田辺三菱製薬と三菱ケミカルエンジニアリングは21日、「固形製剤の連続生産システム構築に向けた取り組み」により、第21回製剤機械技術学会仲井賞を受賞し、10月15日に開催された製剤機械技術学会第31回大会(オンライン)で授与されと発表した。
「製剤機械技術学会仲井賞」は、製剤機械の進歩・発展に広く貢献した個人またはグループの功績をたたえるため、製剤機械技術学会が、初代会長の仲井由宣先生の名を冠して表彰している賞で、毎年1件決定される。
今回の「固形製剤の連続生産システム構築に向けた取り組み」は、三菱ケミカルホールディングスグループのシナジー創出の一環として、2015年から田辺三菱製薬と三菱ケミカルエンジニアリングの両社間の医薬品製造における連続生産の検討によって生まれた技術である。

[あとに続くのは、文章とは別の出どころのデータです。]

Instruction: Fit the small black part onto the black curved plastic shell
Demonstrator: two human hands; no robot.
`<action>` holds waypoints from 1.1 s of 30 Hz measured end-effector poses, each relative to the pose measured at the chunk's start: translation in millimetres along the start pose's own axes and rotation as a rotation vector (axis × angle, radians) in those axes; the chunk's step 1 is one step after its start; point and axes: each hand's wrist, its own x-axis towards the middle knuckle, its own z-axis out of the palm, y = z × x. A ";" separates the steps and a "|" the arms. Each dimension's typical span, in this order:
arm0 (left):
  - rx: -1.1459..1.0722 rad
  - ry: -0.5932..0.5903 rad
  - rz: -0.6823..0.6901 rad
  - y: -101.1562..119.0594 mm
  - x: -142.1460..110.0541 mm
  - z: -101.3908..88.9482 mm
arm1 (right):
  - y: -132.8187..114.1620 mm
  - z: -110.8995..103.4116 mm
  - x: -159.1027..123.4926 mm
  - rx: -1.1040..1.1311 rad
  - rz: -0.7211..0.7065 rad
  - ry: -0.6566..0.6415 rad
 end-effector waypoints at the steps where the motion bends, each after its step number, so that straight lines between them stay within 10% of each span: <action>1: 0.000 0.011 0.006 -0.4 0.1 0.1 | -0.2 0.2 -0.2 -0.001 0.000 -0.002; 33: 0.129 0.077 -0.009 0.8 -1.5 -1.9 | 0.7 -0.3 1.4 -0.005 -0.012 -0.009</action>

授賞理由となった「湿式造粒による錠剤の連続生産システムの構築」は、特に連続化が困難とされており、その実現に向けて、田辺三菱製薬の「製剤技術」と三菱ケミカルエンジニアリングの「エンジニアリング技術」の連携・融合により成し遂げられたことが高く評価されたもの。
医薬品製造においては、バッチ生産が主流となっている。近年では、様々な技術革新によって医薬品の連続生産の取り組みが注目されている。連続生産では、プロセス解析工学(PAT)等と組み合わせることで信頼性の高い品質の医薬品製造が可能となるほか、稼働時間の変更により生産量の調整が可能となるため、装置サイズの変更のためのスケールアップ検討が不要で、検討に必要な原薬の低減が期待できる。
また、設備の縮小による省スペース化により、エネルギー消費量の削減など環境負荷の低減も期待できる。
両社では、今後も引き続き、固形製剤の連続生産システムの実用化に向けて取り組んでいく。